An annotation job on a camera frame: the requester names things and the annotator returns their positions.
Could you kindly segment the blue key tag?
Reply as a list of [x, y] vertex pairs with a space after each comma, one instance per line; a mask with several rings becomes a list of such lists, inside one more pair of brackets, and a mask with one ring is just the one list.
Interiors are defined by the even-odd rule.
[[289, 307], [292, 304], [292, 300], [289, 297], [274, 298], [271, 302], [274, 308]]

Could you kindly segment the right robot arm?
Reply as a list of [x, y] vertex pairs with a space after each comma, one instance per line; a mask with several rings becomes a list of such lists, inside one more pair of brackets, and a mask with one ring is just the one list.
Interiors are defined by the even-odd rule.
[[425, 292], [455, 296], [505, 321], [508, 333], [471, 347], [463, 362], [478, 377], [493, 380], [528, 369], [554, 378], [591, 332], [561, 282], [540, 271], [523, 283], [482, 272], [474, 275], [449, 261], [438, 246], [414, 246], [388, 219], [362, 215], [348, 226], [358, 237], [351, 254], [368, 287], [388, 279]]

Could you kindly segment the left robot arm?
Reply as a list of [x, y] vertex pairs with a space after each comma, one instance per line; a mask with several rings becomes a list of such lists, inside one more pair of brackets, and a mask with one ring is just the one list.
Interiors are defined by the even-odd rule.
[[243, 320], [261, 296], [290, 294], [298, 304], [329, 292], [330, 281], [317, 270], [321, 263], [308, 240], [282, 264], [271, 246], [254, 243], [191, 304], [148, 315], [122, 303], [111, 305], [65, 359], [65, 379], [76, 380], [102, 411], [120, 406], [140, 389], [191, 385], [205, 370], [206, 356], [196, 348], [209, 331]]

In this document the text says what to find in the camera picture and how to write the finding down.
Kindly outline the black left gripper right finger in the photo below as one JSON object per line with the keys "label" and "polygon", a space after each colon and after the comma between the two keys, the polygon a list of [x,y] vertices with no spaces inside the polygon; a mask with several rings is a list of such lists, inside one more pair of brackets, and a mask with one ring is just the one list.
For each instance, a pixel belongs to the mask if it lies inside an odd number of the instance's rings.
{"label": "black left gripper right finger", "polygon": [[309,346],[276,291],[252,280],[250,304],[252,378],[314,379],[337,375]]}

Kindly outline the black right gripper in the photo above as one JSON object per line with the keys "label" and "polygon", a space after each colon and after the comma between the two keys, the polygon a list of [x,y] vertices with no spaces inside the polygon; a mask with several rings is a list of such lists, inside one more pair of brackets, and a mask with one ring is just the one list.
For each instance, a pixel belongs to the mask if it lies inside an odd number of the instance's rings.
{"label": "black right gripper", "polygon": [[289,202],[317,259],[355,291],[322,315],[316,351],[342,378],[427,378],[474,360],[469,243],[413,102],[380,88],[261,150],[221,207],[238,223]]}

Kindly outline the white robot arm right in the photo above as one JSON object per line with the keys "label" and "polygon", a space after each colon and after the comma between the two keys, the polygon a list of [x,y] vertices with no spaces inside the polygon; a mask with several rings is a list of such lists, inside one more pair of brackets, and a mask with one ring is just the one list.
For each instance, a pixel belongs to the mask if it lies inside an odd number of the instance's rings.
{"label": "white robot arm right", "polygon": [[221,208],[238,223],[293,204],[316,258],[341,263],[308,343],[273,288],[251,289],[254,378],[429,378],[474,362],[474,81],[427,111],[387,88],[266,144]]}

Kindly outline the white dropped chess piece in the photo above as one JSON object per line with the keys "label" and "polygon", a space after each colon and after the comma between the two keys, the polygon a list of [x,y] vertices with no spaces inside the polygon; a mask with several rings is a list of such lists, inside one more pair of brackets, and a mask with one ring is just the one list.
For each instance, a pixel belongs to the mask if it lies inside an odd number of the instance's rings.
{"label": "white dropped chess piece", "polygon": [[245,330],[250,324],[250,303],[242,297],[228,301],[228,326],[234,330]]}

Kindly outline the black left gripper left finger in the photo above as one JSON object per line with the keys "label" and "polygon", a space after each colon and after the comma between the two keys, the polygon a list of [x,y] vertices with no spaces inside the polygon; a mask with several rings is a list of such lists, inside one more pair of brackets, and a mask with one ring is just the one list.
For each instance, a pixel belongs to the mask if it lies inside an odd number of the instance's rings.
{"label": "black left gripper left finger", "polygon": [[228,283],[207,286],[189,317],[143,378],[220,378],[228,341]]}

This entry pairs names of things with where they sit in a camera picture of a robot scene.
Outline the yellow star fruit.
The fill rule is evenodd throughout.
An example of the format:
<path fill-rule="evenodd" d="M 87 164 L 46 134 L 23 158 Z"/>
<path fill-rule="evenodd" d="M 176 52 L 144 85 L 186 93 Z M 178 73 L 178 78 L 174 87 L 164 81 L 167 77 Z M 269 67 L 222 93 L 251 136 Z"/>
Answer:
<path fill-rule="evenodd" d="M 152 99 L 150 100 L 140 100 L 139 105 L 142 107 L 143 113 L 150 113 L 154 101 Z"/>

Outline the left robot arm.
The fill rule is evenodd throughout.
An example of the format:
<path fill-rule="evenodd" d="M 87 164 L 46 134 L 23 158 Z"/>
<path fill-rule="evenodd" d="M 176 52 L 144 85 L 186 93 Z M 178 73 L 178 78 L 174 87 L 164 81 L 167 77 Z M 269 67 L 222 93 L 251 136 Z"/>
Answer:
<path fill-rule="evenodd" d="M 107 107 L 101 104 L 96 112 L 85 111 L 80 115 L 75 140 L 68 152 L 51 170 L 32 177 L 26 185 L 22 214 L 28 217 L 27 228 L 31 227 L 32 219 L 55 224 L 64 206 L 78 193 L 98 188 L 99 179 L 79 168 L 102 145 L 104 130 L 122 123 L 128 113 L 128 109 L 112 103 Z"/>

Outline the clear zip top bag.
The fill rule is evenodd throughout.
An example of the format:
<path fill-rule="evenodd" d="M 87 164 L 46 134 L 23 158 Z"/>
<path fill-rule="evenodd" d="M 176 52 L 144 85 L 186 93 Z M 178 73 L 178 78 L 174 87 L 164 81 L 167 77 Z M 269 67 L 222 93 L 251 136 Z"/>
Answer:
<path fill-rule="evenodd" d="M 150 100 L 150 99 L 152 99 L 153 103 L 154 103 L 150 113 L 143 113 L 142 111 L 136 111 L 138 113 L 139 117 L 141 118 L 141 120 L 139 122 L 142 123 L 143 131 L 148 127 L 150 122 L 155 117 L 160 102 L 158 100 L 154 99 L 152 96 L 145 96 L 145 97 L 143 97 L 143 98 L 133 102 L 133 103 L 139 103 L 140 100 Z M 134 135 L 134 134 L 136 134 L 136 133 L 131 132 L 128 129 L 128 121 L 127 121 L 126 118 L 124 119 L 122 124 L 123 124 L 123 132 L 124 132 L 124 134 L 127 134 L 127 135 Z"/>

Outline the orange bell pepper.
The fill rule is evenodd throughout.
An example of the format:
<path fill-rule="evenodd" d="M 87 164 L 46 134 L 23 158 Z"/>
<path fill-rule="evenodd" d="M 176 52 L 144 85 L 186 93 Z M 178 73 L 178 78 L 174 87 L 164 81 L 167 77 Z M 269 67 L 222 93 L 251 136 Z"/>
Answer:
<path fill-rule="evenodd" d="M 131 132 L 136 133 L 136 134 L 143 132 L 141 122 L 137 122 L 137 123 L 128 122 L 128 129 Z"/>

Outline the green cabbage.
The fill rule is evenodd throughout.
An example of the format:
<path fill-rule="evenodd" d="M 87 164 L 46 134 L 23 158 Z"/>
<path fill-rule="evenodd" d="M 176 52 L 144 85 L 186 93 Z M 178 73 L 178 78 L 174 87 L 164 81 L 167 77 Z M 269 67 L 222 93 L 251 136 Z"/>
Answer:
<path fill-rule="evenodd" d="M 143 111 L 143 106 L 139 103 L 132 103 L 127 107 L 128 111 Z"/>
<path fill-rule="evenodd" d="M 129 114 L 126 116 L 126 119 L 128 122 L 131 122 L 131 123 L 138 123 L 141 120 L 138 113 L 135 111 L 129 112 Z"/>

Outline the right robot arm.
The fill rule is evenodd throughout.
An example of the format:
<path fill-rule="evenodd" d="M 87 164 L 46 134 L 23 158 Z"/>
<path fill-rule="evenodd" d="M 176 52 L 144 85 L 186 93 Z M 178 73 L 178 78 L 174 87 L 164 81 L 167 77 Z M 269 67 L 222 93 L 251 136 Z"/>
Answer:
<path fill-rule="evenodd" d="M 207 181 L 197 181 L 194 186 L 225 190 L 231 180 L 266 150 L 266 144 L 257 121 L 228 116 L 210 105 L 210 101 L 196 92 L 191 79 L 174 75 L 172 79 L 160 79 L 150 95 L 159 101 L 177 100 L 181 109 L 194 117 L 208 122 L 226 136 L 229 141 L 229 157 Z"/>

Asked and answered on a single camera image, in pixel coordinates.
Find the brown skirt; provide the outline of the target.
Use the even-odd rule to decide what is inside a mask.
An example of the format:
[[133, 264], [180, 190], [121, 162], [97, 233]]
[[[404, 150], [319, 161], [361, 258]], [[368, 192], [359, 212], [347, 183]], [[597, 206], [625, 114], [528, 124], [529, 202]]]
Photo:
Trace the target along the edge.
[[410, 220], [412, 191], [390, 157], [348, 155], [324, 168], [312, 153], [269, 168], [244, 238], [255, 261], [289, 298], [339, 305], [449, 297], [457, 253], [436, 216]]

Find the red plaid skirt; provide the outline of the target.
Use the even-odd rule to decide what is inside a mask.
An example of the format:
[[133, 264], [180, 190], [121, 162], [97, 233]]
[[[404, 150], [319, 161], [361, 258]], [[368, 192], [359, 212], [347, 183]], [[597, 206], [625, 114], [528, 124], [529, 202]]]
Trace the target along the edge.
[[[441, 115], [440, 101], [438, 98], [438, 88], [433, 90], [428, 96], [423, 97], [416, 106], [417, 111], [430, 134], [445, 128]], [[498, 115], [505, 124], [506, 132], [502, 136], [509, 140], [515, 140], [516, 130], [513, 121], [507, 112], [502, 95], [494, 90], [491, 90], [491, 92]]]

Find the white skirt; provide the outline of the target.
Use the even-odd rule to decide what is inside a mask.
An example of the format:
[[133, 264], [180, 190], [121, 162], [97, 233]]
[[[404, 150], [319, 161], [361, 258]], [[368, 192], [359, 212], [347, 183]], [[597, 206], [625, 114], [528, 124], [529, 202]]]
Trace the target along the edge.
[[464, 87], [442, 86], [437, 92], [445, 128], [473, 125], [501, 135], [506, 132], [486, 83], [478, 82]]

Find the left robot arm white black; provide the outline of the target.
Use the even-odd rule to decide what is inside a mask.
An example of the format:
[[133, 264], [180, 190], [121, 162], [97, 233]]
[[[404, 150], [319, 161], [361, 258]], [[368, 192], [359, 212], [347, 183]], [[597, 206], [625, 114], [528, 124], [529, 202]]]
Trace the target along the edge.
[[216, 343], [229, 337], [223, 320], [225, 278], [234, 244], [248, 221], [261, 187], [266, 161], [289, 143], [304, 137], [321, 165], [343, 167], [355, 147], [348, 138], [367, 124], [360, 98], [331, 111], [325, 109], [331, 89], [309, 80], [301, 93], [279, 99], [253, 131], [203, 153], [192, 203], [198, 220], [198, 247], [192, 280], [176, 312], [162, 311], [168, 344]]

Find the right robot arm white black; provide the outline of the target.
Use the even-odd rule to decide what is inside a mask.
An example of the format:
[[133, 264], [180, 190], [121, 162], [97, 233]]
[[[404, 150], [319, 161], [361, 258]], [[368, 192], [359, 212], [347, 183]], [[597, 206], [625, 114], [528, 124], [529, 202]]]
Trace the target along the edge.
□ □ □ □ □ □ □
• **Action item**
Show all lines above holding the word "skirt".

• **The answer**
Find the brown skirt; provide the outline of the target.
Find the red plaid skirt; provide the outline of the target.
Find the white skirt; provide the outline of the target.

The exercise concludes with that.